The 4 Essential Modern Data Catalog Features to Look for in 2022

June 10th, 2022

header image for The 4 Essential Modern Data Catalog Features to Look for in 2022

The 4 fundamental features of third-gen data catalogs are:

  1. Programmable bots: Lets you build custom AI/ML algorithms to automatically tackle the various challenges in data management such as data search and discovery, updates, classification, anomaly detection, and observability
  2. Embedded collaboration: Weaves into the daily workflows of data teams seamlessly, rather than existing as a standalone tool, to simplify data sharing and monitor access requests
  3. End-to-end visibility: One interface to get all the context about data — who owns a data set, where it comes from, how has it changed and how to use it, thereby supporting data lineage and impact analysis
  4. Open-by-default: An openly accessible API layer to drive and support numerous use cases for the modern data stack such as custom data syncs or sharing query logs and SQL codes

However, if you run a search for essential data catalog features, you’ll be bombarded with aspects such as business glossaries, data lineage, semantic discovery, and built-in integrations for prominent data stack tools.
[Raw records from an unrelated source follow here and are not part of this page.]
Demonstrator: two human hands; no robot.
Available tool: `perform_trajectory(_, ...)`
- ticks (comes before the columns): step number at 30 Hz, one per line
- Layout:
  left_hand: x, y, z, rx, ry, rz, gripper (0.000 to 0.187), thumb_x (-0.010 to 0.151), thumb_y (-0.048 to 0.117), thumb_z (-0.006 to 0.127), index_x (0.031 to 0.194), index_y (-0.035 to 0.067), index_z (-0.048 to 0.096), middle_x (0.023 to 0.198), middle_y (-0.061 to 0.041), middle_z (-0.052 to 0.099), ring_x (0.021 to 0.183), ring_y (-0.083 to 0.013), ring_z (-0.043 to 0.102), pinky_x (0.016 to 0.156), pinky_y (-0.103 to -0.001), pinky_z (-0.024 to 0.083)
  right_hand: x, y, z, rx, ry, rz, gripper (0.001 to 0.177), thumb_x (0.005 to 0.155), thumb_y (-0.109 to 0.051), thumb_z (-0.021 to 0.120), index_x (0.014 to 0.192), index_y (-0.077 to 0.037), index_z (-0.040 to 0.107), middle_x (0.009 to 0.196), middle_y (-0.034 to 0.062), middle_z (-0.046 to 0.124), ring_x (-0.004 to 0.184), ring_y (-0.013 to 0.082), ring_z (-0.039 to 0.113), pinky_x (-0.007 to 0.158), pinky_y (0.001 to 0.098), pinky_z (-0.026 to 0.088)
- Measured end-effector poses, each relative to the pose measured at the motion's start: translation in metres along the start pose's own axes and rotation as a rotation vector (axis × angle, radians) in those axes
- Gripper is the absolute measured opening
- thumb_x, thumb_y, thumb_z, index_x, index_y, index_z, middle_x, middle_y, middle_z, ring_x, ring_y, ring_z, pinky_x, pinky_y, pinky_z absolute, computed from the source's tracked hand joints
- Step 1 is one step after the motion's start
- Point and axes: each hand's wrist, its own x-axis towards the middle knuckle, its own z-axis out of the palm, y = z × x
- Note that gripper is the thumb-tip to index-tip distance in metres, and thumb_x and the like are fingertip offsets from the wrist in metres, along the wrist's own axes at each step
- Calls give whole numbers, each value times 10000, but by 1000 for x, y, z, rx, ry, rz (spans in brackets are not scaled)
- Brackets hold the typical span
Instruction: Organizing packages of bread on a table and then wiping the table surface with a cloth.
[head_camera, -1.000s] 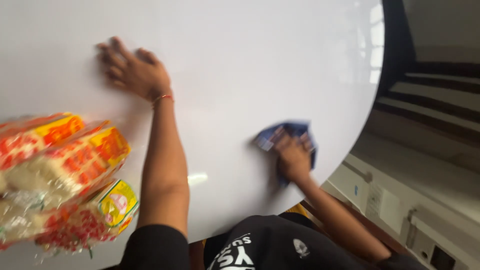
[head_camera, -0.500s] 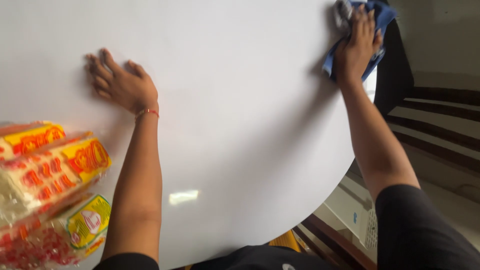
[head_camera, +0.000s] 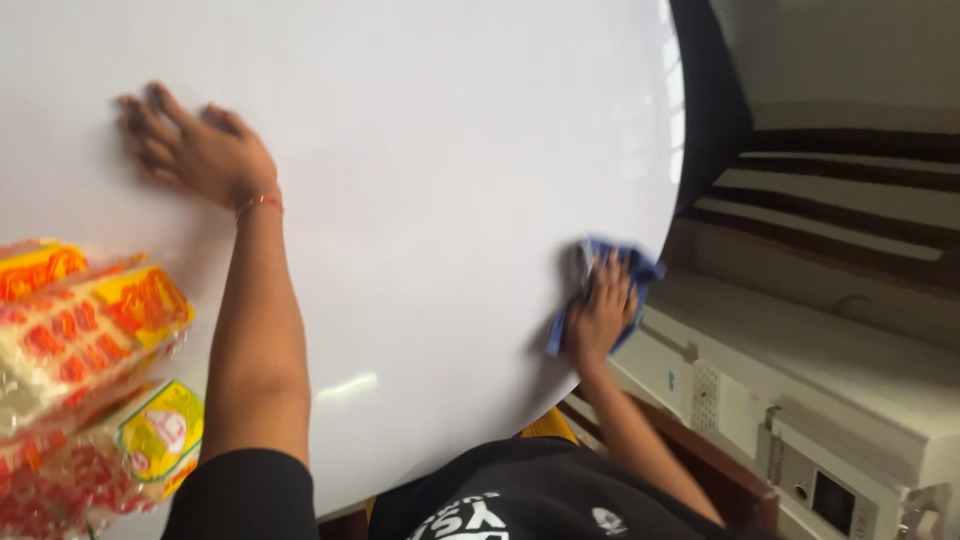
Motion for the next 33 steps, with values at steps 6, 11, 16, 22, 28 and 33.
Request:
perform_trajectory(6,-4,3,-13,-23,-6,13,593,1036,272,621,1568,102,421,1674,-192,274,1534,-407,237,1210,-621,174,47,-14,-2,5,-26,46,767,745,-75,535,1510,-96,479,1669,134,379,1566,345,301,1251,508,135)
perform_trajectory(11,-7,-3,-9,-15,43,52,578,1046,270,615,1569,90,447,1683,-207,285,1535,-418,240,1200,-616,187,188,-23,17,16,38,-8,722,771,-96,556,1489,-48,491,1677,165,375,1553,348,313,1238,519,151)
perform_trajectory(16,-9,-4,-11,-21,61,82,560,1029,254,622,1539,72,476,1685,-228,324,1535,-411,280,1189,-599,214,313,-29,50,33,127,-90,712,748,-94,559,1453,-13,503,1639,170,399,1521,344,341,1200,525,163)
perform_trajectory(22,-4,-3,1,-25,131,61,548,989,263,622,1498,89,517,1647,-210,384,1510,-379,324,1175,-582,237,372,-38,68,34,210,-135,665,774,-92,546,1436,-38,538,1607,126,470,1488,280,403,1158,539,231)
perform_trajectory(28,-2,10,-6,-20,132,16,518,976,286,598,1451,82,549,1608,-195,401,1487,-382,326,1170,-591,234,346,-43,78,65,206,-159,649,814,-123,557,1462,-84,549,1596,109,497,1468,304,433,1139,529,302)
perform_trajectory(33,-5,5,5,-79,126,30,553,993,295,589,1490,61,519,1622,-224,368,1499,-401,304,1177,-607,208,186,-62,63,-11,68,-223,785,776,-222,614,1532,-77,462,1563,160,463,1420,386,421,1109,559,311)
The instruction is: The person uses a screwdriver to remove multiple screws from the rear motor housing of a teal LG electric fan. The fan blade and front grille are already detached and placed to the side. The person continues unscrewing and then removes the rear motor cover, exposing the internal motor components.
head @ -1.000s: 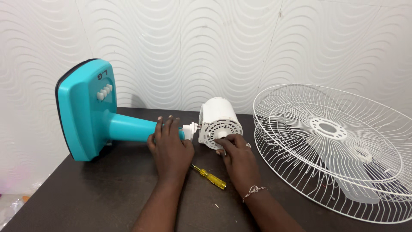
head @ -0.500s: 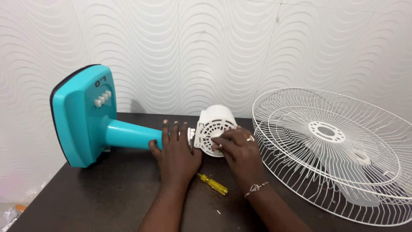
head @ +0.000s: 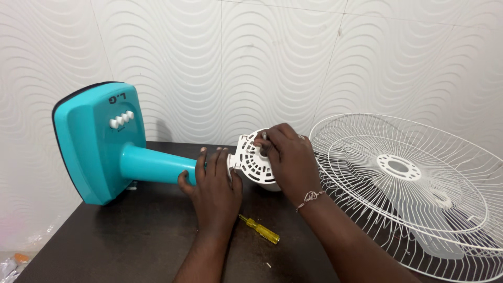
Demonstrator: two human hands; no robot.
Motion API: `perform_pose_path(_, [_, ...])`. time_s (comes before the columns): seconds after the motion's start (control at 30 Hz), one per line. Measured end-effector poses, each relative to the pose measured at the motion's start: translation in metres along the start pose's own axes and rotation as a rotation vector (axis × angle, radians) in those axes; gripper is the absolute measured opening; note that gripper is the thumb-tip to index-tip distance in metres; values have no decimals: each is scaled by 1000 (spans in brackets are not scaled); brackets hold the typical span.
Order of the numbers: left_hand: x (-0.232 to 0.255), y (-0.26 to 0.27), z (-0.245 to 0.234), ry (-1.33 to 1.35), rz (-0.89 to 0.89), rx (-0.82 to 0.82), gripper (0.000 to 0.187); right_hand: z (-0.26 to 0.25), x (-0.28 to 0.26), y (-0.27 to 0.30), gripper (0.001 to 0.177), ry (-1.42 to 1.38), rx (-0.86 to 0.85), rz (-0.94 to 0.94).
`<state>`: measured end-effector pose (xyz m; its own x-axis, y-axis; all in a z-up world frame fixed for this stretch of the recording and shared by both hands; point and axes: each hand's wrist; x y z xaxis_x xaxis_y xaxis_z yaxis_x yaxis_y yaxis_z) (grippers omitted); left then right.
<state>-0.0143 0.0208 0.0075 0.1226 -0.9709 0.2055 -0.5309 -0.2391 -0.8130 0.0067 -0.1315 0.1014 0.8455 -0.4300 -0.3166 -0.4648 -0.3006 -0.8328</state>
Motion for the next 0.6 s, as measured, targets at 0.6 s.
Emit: perform_pose_path(0.6, [3, -2, -3, 82, 121, 19, 55, -6, 15, -26, 27, -93, -33, 327])
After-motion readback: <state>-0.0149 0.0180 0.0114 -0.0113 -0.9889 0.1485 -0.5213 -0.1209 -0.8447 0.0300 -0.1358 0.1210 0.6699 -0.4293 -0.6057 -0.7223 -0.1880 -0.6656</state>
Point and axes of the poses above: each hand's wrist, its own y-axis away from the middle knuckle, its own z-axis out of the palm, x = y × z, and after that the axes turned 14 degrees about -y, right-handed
While we could populate an unending list of features, it doesn’t guarantee anything. Features alone don’t translate into business value. HBR says it best:

The secret to a good experience isn’t the multiplicity of features on offer.

Ultimately, you don’t need “yet another tool” for your data stack. And the last thing you want to do is open up another tool (aka the traditional data catalog), look for the dashboard, and browse through metadata just to understand a data set.

Instead, you want a solution that’s collaborative, enables self-service, and lets you access context wherever you need it — Slack, JIRA, the query editor, Salesforce, or the data warehouse.

That’s where third-generation data catalogs with characteristic features like custom AI/ML bots, two-way data flow, end-to-end visibility and open API layers stand out.

Unlike their predecessors, modern data catalogs won’t passively collect and store metadata in yet another silo — akaexpensive shelfware. Instead, they leverage passive and active metadata, and send them back into every tool in the data stack.

Let’s explore each data catalog feature to wrap our heads around their significance to modern cataloging and data management.

How does a data catalog system look like: An example

How does a modern data catalog system look like: An example | Source: Atlan

1. Programmable bots

Data catalogs should simplify search and discovery and enable effective metadata management. The feature that drives these outcomes is programmability in AI/ML algorithms.

That’s why a key feature for third-generation data catalogs is programmable bots — they let you use AI/ML algorithms to build custom bots. These bots automate several aspects of finding, compiling, and inventorying data, irrespective of the type, format, or source.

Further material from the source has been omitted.